:: Information provided

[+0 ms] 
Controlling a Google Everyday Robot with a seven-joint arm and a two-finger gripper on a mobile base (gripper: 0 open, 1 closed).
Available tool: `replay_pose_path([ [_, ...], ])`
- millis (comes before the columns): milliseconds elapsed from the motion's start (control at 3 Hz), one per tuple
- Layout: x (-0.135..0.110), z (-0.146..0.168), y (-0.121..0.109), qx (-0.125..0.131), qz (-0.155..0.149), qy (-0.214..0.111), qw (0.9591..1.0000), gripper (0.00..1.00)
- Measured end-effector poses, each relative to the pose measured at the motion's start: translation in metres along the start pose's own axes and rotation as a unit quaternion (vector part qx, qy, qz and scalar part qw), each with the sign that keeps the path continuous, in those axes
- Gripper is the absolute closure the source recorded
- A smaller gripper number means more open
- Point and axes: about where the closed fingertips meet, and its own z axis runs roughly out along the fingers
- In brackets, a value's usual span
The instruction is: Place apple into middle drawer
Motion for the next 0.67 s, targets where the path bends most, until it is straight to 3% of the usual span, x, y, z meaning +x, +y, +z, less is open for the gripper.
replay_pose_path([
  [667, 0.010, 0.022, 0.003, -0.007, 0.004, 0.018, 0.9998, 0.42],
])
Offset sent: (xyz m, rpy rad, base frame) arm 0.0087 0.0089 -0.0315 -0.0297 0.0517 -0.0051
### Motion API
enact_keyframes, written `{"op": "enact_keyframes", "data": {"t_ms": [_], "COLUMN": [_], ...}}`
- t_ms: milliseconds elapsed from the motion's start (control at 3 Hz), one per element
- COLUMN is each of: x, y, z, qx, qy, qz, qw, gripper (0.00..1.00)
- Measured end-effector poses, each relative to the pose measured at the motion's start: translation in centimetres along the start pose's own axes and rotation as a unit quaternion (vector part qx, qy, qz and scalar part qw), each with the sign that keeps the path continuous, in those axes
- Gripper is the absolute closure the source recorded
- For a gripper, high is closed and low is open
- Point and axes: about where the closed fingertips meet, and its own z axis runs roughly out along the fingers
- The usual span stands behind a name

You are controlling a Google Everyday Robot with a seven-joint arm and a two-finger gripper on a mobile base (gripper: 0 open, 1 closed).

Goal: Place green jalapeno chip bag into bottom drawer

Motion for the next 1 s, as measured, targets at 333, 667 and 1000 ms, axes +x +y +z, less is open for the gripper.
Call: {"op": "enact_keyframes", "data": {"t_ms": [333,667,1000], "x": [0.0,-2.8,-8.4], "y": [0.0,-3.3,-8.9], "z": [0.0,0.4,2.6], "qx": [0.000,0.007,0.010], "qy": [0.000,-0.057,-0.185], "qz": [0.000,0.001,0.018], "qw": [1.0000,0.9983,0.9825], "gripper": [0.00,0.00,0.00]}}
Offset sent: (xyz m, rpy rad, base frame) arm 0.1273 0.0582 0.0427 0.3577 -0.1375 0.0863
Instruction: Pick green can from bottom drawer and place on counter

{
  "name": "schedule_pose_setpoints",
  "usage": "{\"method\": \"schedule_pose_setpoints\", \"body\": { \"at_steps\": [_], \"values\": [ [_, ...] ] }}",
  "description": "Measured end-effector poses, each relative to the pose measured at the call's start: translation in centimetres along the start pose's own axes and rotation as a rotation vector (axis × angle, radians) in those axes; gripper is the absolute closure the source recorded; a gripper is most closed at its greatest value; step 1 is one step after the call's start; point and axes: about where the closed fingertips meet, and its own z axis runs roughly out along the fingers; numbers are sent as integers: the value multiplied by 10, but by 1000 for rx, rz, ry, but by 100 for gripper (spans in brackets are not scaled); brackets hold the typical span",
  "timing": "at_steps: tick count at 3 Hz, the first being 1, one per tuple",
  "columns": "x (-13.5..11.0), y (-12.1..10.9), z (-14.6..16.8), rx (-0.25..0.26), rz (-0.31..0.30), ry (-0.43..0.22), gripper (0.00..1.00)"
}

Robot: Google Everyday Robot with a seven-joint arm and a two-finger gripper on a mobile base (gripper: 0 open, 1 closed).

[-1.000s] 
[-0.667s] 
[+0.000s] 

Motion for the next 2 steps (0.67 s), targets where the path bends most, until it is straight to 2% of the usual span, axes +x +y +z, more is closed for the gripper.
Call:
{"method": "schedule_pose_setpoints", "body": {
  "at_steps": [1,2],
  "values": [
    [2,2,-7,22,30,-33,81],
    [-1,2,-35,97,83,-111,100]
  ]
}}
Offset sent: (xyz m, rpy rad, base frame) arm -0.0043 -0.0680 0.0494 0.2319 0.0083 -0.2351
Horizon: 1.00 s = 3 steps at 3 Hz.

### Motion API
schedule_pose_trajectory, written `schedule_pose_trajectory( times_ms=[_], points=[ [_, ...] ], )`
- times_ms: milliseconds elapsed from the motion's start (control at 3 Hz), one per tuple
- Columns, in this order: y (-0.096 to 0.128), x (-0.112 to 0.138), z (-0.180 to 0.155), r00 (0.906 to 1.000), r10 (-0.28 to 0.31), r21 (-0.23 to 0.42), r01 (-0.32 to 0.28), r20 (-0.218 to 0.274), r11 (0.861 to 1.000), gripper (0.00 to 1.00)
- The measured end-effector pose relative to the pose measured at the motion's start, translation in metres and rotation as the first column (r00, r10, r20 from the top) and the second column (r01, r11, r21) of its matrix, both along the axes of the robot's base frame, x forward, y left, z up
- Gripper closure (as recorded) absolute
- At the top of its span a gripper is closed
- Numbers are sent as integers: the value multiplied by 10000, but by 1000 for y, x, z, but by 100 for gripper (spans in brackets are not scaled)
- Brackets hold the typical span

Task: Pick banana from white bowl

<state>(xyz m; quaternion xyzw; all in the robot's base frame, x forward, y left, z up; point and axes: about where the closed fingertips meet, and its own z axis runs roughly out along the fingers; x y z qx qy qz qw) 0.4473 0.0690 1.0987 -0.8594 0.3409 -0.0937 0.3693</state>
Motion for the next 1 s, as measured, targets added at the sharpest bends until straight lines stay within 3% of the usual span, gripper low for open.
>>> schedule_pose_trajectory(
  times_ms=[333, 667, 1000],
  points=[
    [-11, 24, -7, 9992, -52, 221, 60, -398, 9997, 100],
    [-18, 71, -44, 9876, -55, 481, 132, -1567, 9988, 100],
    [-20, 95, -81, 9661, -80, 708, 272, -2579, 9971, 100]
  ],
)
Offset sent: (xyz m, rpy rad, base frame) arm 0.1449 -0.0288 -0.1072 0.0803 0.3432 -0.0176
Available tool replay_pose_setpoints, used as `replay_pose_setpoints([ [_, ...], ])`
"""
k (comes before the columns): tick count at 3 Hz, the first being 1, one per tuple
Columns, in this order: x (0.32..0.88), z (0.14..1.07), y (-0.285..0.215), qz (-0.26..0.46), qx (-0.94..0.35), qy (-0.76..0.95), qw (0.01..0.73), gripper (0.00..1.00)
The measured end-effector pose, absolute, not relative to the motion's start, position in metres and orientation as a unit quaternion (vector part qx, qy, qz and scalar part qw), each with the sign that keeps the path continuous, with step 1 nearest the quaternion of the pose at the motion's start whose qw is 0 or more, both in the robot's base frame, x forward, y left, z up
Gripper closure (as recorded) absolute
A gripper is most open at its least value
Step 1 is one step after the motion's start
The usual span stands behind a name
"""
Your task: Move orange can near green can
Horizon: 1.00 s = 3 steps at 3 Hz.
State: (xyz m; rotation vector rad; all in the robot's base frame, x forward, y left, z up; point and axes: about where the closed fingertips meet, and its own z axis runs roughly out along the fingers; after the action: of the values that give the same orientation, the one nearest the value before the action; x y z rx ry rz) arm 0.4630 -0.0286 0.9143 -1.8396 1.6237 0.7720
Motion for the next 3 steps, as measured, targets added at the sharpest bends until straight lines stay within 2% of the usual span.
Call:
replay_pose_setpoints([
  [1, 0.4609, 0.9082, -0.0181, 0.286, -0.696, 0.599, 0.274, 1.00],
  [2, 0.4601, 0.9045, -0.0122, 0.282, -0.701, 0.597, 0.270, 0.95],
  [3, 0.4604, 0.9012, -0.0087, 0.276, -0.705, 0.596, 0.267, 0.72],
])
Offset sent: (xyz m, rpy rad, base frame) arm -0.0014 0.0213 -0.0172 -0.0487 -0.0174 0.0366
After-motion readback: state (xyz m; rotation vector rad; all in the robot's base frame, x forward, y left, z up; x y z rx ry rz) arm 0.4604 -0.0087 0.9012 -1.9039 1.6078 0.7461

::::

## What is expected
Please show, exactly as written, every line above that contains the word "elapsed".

## Your response
- millis (comes before the columns): milliseconds elapsed from the motion's start (control at 3 Hz), one per tuple
- t_ms: milliseconds elapsed from the motion's start (control at 3 Hz), one per element
- times_ms: milliseconds elapsed from the motion's start (control at 3 Hz), one per tuple

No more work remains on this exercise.